El coste real de la ropa o cómo curarse la adicción a las rebajas

Por Sandra Lartategui, directora técnica de Organización y Sostenibilidad de Slow Fashion Spain
Estaba esta tarde paseando con una amiga por el centro de Madrid, cuando después de haber sido bombardeadas visualmente por los incontables letreros que anuncian descuentos en todos los comercios, decidimos entrar en unos conocidos grandes almacenes y cotillear qué se cocía en sus famosas rebajas. ¿Qué encontramos? En primer lugar me he dado cuenta de por qué hacía tanto tiempo que no frecuentaba estas tiendas. En los percheros no cabía una percha más y en las estanterías, montañas de prendas apiladas, por no hablar de los cubos de “ofertas especiales” donde ropa arrugada, zapatos o bolsos se depositan a granel y el cliente tiene que remover todo el cajón para encontrar una talla o la pareja del zapato que le ha gustado.

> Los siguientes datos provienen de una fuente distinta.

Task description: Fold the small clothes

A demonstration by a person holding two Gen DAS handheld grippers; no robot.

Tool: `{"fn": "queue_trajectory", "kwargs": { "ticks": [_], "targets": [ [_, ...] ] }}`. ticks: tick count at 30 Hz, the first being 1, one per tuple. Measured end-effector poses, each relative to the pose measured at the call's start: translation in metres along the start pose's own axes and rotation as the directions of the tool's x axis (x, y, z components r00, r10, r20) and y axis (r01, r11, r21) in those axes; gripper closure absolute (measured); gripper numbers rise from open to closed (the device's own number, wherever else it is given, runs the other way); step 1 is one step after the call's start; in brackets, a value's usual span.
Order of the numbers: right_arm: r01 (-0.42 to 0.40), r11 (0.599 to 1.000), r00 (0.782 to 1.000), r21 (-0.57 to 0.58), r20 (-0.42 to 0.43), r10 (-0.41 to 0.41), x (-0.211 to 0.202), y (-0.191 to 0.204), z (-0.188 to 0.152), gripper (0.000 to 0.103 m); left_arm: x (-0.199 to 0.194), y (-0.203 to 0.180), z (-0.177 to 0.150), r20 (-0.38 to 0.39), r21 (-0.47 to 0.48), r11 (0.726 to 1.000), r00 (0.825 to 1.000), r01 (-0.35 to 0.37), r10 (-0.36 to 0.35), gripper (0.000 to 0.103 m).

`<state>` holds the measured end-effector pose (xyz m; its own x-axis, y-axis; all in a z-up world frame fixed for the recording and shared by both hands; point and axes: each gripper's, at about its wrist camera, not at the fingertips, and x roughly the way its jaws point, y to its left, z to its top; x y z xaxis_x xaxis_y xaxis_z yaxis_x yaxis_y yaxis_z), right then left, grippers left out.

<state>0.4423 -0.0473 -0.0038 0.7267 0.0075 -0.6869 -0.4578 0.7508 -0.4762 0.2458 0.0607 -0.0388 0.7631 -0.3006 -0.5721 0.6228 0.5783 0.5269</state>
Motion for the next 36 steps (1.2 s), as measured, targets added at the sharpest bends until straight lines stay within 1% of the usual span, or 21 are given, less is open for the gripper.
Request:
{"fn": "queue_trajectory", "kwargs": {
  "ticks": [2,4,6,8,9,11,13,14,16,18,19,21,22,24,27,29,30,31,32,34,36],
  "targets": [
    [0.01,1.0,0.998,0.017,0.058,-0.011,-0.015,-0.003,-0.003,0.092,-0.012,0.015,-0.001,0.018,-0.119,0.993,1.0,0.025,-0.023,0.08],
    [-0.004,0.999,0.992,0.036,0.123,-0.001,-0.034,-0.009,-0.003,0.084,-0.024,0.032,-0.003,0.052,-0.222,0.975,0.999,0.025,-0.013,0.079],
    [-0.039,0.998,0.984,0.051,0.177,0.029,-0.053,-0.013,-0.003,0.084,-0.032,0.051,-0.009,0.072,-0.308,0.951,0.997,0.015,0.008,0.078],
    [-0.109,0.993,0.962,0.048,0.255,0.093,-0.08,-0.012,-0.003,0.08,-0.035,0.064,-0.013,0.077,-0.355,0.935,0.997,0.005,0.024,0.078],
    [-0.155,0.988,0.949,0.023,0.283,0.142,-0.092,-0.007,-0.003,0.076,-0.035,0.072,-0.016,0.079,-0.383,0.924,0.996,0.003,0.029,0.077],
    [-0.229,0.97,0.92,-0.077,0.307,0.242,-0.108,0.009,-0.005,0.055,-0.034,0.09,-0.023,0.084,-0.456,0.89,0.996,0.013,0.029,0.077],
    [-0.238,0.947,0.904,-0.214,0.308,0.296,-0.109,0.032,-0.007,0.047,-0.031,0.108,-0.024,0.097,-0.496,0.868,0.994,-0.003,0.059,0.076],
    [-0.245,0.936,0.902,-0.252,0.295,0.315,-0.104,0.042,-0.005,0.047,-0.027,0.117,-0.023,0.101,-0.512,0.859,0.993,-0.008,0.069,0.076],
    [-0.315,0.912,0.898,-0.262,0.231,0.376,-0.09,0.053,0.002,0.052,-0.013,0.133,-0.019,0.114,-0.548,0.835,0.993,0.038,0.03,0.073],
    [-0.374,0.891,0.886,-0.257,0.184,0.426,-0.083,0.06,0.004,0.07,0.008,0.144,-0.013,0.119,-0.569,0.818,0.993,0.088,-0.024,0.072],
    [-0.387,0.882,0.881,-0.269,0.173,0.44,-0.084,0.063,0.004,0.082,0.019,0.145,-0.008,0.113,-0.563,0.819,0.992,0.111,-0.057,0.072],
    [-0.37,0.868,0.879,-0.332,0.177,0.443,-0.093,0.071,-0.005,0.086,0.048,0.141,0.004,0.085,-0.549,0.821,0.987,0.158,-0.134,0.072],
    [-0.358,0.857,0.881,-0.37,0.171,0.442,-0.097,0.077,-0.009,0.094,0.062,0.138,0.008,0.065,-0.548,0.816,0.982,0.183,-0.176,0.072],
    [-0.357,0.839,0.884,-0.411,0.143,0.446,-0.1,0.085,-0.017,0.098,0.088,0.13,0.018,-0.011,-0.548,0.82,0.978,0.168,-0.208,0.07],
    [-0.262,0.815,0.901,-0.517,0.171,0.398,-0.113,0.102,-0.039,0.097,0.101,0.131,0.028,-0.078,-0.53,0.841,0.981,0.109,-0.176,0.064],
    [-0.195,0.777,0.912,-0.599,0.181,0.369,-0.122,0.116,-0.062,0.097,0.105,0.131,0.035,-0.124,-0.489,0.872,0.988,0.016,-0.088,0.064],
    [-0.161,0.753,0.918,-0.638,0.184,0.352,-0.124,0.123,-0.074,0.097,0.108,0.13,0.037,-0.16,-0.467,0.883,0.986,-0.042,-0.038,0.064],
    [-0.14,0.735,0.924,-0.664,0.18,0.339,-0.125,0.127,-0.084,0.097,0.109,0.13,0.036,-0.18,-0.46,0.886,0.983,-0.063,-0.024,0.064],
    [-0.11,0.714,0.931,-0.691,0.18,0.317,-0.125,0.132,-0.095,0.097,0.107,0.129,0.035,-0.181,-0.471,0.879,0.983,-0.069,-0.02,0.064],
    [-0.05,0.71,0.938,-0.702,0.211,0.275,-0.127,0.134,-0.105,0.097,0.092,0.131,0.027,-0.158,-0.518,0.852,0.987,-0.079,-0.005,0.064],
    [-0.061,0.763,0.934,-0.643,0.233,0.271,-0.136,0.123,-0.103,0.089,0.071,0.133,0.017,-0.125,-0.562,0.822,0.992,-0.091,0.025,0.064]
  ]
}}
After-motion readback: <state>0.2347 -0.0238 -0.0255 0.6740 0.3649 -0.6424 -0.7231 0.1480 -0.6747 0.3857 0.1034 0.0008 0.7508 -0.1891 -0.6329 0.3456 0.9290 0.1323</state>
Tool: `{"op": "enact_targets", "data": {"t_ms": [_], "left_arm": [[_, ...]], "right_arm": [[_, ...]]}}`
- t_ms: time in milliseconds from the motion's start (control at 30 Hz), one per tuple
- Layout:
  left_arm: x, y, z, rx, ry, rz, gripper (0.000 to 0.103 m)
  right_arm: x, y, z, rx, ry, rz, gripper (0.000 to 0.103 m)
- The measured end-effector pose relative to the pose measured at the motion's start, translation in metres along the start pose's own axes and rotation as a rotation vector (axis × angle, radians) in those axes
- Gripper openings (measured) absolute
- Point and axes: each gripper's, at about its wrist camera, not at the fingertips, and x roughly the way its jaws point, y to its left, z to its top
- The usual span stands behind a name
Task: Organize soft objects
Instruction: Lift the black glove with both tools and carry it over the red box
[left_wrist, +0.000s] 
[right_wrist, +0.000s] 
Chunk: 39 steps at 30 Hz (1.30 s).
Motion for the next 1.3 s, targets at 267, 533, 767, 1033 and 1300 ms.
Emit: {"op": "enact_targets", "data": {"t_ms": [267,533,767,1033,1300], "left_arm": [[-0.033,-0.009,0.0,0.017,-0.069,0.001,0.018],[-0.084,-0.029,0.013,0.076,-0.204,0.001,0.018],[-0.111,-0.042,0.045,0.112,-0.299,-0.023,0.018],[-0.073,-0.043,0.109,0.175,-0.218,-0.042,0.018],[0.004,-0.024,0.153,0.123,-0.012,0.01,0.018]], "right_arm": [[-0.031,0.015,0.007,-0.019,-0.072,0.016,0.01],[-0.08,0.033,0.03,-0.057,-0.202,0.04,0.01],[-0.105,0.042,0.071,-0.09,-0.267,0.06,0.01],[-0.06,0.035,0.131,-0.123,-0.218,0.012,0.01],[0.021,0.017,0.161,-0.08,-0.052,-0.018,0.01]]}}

¿Qué hay de malo en que haya tanta ropa? Vamos a poner el ejemplo de una camiseta de algodón del color más trendy de la temporada y que podríamos haber comprado en esta gran superficie que estos días está de rebajas. Como cuenta Annie Leonard en su libro “La historia de las cosas”, el precio al que podemos adquirir una camiseta de algodón no refleja para nada el verdadero valor de esta mercancía. Para fabricar nuestra camiseta, en algún lugar del mundo se ha cultivado la materia prima, el algodón, una planta que consume mucha agua y utiliza el 10% de los fertilizantes y el 25% de los pesticidas que se aplican a nivel mundial ocupando sólo el 2,5% de la tierra cultivada.

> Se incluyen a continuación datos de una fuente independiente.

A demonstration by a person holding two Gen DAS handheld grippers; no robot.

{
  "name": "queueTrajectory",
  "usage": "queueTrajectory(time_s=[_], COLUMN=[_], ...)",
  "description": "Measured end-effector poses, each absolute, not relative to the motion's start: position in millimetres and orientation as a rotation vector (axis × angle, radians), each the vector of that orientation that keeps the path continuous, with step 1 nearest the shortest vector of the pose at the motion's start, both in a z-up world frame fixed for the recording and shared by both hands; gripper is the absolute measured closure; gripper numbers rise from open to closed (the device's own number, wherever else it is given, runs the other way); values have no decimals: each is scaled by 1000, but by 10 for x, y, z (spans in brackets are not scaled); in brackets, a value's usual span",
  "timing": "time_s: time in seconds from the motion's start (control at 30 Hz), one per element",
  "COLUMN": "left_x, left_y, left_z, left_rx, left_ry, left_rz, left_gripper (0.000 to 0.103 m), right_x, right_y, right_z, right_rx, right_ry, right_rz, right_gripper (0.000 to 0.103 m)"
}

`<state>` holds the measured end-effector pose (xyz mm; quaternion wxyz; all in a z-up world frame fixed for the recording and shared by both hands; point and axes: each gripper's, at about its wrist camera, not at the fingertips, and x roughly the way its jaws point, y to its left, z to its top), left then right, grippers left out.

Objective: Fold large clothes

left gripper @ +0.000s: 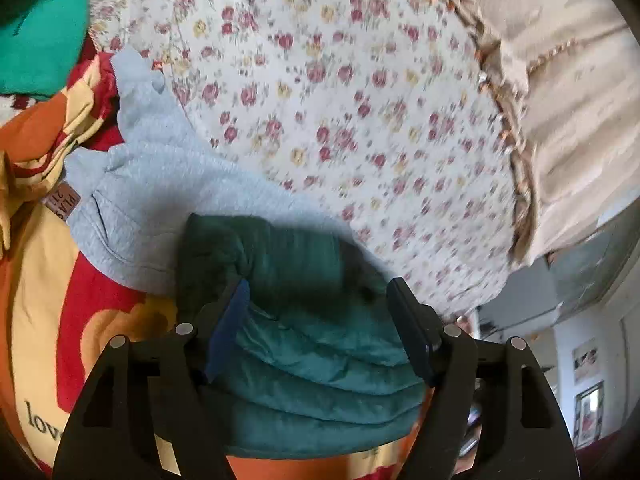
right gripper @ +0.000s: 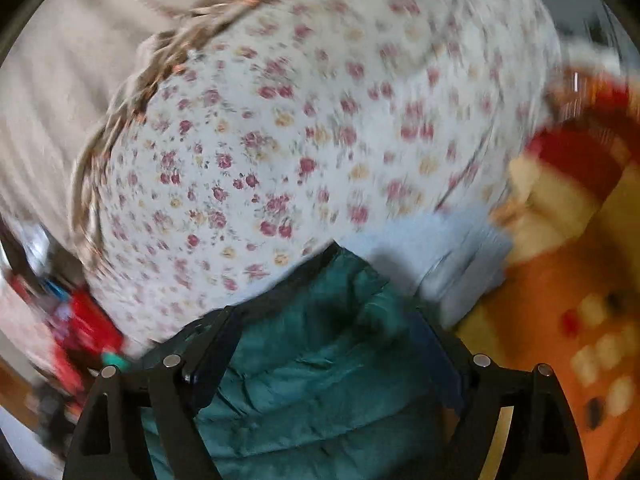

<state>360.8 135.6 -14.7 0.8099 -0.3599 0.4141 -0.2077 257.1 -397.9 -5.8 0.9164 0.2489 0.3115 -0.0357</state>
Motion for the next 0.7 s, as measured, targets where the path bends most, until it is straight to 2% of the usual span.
queueTrajectory(time_s=[0.07, 0.17, 0.37, 0.5, 0.7], left_x=[3617, 3676, 3991, 4158, 4400], left_y=[1205, 762, 152, 122, 115], left_z=[-62, -34, -667, -952, -1146], left_rx=[-704, -468, -141, -22, 14], left_ry=[884, 912, 1006, 1006, 980], left_rz=[-408, -332, -140, -71, -50], left_gripper=[31, 31, 31, 29, 22], right_x=[2640, 2874, 3280, 3491, 3690], right_y=[-3788, -3372, -2885, -2924, -2970], right_z=[-111, -367, -968, -1093, -1204], right_rx=[435, 334, 125, 122, 140], right_ry=[683, 784, 870, 855, 849], right_rz=[-54, 4, -36, -44, -54], right_gripper=[19, 19, 19, 16, 8])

Posteriormente el algodón crudo de nuestra camiseta ha de ser convertido en tela, para lo que se utilizan máquinas que consumen gran cantidad de energía. Una vez hecho tejido, la tela es blanqueada y teñida utilizándose habitualmente para ello benceno, metales pesados y formaldehído entre otras sustancias químicas que el tejido no retiene totalmente, por lo que un tercio se vierte a las aguas y termina llegando de una manera indirecta a las personas. La tela ya teñida es cortada y cosida para dar forma a la camiseta, probablemente en una fábrica de China o Bangladesh donde por desgracia estamos viendo las consecuencias sociales de la producción en masa. Por último se generan gran cantidad de gases de efecto invernadero durante el transporte hasta nuestras tiendas.
Si multiplicamos todos estos impactos por la cantidad de prendas que se apilan en las estanterías de las tiendas podemos imaginarnos la agresión que se ejerce sobre el planeta simplemente para que podamos “ir a la moda” y de acuerdo con las tendencias cada temporada.

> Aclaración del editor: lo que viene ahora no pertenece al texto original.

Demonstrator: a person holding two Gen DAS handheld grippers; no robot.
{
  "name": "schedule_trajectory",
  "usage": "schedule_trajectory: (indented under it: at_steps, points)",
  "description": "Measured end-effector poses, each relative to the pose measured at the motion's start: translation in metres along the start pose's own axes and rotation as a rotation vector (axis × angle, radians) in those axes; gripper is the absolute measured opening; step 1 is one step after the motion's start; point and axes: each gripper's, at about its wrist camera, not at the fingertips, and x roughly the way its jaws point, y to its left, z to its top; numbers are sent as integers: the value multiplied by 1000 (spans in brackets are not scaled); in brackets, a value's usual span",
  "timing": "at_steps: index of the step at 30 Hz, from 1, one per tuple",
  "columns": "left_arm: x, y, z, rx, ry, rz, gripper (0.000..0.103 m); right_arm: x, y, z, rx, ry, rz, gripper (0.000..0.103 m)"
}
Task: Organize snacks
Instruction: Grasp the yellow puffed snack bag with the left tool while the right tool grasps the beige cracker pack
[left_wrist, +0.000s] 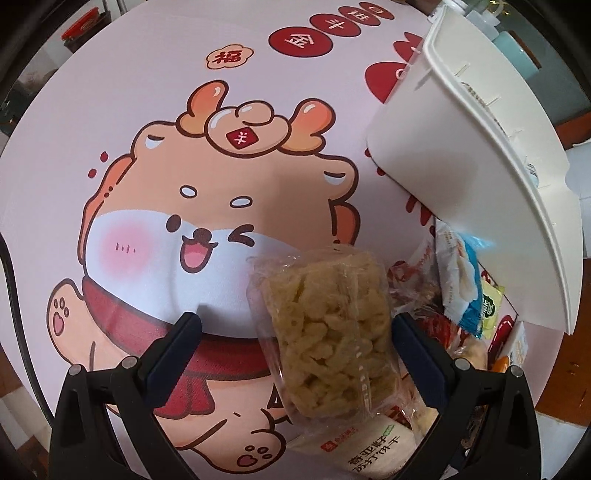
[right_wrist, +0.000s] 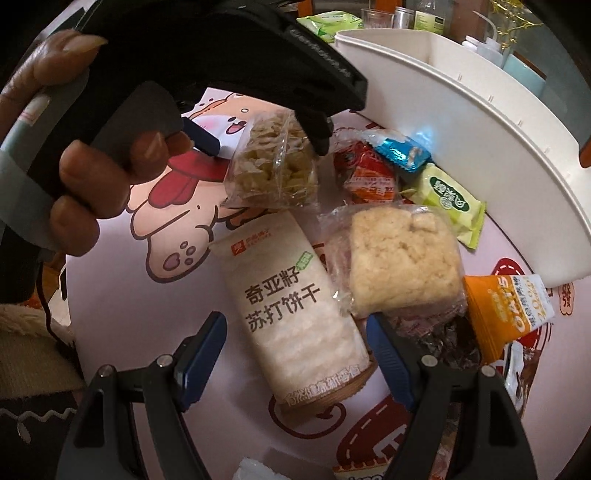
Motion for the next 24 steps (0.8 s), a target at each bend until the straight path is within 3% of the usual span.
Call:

Como son muchas las personas concienciadas con esto y cada vez hay más datos sobre los impactos, actualmente hay alternativas, fibras textiles más sostenibles como el algodón orgánico, el lino y el cáñamo. Estas dos últimas tienen un crecimiento más rápido y las tres necesitan menos fitosanitarios que el algodón convencional. Si después de su cultivo se realiza una extracción de la fibra sin químicos tóxicos y se respetan los derechos laborales de los agricultores y de los trabajadores de las fases posteriores, estas fibras pueden ser una buena alternativa al algodón convencional.
Por último, para ponernos un poco más fácil elegir ropa bonita y sostenible ya hay tiendas en España que se preocupan de seleccionar cuidadosamente las prendas que ofrecen al público, podéis encontrar este tipo de ropa en Madrid: Maison Raasta, Sevilla: Verde Moscú, Barcelona: Humus y GreenLifeStyle y el corner en Gijón de Wabi Sabi.